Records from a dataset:
== Segment start ==
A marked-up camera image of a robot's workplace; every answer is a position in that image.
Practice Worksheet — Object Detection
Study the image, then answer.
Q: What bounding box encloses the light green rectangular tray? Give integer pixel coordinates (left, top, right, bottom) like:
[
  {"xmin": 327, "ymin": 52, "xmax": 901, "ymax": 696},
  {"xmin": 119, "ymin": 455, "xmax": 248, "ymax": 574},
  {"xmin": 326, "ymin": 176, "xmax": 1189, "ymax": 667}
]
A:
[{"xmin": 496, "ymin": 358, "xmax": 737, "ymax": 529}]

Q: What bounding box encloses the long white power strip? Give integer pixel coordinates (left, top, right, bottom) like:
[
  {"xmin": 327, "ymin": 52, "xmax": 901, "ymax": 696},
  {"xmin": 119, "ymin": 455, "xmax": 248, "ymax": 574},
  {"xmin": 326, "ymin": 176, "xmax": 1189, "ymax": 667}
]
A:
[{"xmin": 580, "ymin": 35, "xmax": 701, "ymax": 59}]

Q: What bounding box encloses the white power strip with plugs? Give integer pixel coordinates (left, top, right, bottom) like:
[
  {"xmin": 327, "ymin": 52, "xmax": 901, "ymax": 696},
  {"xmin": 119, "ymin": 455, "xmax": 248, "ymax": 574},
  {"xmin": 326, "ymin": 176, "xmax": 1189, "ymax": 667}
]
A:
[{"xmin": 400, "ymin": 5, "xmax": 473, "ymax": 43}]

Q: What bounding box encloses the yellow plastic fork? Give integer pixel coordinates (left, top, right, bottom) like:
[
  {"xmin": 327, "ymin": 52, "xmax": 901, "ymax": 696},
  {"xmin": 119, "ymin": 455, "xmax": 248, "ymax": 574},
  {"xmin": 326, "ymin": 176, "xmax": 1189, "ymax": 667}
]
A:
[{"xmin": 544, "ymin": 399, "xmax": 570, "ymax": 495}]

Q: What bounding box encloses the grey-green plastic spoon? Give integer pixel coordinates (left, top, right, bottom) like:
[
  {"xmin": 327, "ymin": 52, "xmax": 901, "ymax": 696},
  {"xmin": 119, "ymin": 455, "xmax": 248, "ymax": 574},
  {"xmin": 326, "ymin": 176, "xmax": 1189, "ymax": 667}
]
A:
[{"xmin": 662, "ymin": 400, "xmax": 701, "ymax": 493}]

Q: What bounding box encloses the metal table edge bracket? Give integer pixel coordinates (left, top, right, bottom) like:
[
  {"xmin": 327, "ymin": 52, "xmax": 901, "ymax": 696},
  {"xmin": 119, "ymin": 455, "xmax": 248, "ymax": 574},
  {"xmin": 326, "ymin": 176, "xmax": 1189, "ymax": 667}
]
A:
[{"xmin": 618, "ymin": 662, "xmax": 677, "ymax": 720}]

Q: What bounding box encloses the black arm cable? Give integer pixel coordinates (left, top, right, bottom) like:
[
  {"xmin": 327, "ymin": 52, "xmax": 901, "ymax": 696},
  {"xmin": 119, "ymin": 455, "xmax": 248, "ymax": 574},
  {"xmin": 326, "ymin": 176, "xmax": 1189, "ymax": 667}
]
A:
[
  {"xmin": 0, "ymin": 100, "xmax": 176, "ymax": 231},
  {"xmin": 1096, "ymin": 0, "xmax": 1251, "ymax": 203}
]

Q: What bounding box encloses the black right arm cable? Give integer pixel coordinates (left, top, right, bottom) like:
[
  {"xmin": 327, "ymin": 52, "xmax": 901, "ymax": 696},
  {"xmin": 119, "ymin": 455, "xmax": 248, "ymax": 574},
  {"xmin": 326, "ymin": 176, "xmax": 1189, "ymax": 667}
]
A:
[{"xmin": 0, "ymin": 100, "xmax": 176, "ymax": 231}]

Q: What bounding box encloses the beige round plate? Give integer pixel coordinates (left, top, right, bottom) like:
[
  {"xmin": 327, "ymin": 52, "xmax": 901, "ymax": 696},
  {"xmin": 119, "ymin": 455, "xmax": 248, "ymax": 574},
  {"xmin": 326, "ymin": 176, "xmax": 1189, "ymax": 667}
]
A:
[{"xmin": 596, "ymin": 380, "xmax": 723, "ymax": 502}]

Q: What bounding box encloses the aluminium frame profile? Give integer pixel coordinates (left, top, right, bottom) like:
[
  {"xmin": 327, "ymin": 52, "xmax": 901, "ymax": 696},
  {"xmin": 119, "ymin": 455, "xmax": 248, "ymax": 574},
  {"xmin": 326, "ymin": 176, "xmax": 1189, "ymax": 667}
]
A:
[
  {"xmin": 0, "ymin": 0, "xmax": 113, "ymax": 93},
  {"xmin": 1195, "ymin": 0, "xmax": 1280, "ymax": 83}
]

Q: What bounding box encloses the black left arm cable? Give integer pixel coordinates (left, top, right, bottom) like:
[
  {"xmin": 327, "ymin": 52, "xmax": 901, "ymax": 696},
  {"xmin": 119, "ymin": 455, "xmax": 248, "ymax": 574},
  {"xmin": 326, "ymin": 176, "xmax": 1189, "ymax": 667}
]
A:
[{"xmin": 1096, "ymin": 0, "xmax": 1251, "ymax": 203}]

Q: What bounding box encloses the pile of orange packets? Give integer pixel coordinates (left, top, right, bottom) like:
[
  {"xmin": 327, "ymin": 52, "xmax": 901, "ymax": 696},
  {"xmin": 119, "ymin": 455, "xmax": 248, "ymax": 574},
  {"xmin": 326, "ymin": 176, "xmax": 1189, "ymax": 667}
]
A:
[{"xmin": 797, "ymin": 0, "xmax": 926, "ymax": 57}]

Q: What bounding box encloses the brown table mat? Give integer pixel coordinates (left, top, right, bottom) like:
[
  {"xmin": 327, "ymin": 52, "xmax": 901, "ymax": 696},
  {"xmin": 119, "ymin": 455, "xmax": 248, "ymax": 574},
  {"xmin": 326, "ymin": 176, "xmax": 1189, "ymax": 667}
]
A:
== Segment end ==
Determine the number of lines in the records that contain the word "image", and provide that number alone.

2